YOUR GOAL: Begin at the line containing "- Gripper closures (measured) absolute" in the entries below and end at the line containing "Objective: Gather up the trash"; transcribe that range exactly and nothing outside it.
========
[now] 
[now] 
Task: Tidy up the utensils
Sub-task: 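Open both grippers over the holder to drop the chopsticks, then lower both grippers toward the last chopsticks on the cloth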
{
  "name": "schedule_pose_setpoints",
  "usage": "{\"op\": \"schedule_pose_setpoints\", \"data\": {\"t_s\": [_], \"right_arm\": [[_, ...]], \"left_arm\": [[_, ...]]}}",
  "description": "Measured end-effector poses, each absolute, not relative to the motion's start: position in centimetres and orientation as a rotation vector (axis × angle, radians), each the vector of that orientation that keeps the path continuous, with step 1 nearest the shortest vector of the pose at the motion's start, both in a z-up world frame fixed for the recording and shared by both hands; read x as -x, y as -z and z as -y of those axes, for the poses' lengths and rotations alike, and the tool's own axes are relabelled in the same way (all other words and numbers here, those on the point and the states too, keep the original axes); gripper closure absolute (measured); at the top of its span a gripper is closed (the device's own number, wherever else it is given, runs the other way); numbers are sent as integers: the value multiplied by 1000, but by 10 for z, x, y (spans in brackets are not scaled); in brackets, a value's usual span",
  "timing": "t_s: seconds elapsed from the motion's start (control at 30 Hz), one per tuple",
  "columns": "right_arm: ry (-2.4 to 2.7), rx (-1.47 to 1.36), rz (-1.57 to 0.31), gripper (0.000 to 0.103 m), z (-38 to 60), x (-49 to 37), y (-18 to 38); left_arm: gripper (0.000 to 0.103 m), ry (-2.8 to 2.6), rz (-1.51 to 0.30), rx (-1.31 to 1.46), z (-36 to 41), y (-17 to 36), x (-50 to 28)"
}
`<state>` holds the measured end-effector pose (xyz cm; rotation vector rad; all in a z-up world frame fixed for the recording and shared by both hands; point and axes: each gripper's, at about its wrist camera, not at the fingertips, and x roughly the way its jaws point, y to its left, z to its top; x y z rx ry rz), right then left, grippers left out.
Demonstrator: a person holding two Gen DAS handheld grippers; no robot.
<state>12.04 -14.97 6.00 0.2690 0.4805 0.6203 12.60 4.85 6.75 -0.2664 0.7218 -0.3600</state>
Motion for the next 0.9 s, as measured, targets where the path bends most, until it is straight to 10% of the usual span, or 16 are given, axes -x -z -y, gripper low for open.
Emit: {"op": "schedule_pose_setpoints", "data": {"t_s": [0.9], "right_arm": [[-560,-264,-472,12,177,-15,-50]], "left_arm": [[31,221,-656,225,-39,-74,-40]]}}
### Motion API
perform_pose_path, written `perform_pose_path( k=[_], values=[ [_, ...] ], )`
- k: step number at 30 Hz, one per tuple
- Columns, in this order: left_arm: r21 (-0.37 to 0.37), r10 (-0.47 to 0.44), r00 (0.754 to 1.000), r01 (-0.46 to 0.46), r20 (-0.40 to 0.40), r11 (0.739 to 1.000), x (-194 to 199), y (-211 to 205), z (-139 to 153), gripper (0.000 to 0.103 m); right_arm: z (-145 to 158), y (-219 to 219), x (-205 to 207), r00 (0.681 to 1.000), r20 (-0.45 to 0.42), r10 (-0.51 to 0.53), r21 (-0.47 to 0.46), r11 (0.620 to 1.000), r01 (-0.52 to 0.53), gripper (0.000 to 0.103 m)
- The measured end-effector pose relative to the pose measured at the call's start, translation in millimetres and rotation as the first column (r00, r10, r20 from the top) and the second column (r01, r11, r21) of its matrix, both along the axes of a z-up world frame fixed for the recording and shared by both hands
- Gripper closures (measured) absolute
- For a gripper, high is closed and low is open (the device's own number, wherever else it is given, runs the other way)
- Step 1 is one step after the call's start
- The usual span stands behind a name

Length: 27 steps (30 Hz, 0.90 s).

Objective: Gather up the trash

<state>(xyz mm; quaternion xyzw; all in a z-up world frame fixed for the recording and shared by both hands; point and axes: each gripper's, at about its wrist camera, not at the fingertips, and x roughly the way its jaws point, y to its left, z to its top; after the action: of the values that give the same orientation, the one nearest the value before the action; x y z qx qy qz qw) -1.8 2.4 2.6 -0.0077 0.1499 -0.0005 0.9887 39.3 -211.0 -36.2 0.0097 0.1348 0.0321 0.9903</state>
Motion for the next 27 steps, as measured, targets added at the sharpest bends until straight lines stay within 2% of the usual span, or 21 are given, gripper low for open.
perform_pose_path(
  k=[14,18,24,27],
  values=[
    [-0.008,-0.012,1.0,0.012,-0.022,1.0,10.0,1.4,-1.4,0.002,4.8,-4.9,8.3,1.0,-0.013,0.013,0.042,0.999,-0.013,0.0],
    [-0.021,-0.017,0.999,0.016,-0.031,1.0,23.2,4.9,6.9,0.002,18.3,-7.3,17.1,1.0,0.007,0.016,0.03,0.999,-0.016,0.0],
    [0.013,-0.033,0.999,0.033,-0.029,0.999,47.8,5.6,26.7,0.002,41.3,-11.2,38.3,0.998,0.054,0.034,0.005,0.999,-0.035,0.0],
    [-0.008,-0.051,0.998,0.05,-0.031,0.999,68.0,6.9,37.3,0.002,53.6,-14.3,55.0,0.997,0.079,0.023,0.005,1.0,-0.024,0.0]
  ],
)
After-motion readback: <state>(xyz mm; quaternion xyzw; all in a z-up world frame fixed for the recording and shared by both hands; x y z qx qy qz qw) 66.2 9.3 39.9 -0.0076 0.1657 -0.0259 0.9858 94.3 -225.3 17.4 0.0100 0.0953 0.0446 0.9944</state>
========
SOLUTION FOR THIS TASK:
- Gripper closures (measured) absolute
- For a gripper, high is closed and low is open (the device's own number, wherever else it is given, runs the other way)
- Step 1 is one step after the call's start
- The usual span stands behind a name

Length: 27 steps (30 Hz, 0.90 s).

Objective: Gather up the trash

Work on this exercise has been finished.